Abordant la manière paternaliste et condescendante avec laquelle bon nombre de Blancs s’adressent aux Noirs, comme des adultes s’adressant à des enfants (ce qui était vrai à son époque, mais peut aussi se constater allègrement de nos jours, chez les expatriés occidentaux résidant en Afrique), Frantz Fanon explique, dans Peau noire, masques blancs, dans quelle mesure cette condescendance révèle une absence de reconnaissance culturelle aux Africains et aux afrodescendants : « Parler petit-nègre, c’est exprimer cette idée : ‘‘Toi, reste où tu es.’’ Je rencontre un Allemand ou un Russe parlant mal le français. Par gestes, j’essaie de lui donner le renseignement qu’il réclame, mais ce faisant je n’ai garde d’oublier qu’il a une langue propre, un pays, et qu’il est peut-être avocat ou ingénieur dans sa culture. En tout cas, il est étranger à mon groupe, et ses normes doivent être différentes. Dans le cas du Noir, rien de pareil. Il n’a pas de culture, pas de civilisation, pas ce ‘‘long passé d’histoire’’. On retrouve peut-être là l’origine des efforts des Noirs contemporains : coûte que coûte prouver au monde blanc l’existence d’une civilisation nègre. »
La civilisation étant supposément portée par l’Occident, la reconnaissance culturelle passe nécessairement par une reconnaissance des cercles intellectuels européens ou nord-américains.

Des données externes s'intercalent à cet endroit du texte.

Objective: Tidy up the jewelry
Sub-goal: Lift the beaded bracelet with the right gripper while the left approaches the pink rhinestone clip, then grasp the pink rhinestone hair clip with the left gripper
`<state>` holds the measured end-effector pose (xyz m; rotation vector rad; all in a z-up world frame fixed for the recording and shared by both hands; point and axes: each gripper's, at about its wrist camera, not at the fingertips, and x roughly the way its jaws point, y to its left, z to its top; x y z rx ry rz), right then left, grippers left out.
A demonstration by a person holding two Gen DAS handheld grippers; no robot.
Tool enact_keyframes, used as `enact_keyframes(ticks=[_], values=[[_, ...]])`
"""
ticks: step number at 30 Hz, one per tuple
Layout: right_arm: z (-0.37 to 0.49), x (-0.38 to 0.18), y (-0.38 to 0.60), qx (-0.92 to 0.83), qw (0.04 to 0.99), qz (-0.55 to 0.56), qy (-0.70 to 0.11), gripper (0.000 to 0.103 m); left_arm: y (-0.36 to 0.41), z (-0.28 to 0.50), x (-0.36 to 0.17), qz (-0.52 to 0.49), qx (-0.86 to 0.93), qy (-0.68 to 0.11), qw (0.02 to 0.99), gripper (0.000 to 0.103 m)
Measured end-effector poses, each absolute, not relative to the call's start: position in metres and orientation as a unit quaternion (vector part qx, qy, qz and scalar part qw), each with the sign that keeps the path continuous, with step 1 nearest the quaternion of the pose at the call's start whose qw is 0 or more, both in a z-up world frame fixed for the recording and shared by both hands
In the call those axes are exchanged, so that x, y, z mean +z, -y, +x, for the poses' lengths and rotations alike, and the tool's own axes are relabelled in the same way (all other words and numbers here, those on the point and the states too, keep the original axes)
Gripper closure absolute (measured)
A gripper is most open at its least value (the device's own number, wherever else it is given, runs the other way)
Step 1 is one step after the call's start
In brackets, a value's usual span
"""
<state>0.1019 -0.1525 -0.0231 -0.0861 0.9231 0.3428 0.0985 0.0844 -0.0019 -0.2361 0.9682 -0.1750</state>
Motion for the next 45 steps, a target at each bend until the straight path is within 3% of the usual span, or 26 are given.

Or, la maîtrise des langues parlées dans ces mêmes cercles intellectuels s’accompagne naturellement de l’adoption de bon nombre de leurs codes culturels et de leurs grilles de lecture. Sauf qu’appliquées aux sociétés non occidentales, et en particulier aux sociétés africaines, ces grilles de lecture sont dévalorisantes, voire déshumanisantes puisqu’elles trouvent leurs racines dans des époques où la pensée raciste était la règle. Il en résulte un processus intériorisé de dépréciation de tous les éléments rattachés de près ou de loin aux cultures africaines et afrodescendantes – un processus certainement encore plus violent dans les Antilles du fait de la structure même des rapports sociaux hérités de la société esclavagiste, et que Frantz Fanon traite longuement dans son essai. Appliqué aux anciennes colonies africaines, Fanon prend toutefois le cas du Madagascar, pour questionner le prétendu complexe du colonisé : « Il est […] évident que le Malgache peut parfaitement supporter de ne pas être un Blanc. Un Malgache est un Malgache ; ou plutôt non, un Malgache n’est pas un Malgache : il existe absolument sa ‘‘malgacherie’’. S’il est Malgache, c’est parce que le Blanc arrive, et si, à un moment donné de son histoire, il a été amené à se poser la question de savoir s’il était un homme ou pas, c’est parce qu’on lui contestait cette réalité d’homme. Autrement dit, je commence à souffrir de ne pas être un Blanc dans la mesure où l’homme blanc m’impose une discrimination, fait de moi un colonisé, m’extorque toute valeur, toute originalité, me dit que je parasite le monde, qu’il faut que je me mette le plus rapidement possible au pas du monde blanc […]. »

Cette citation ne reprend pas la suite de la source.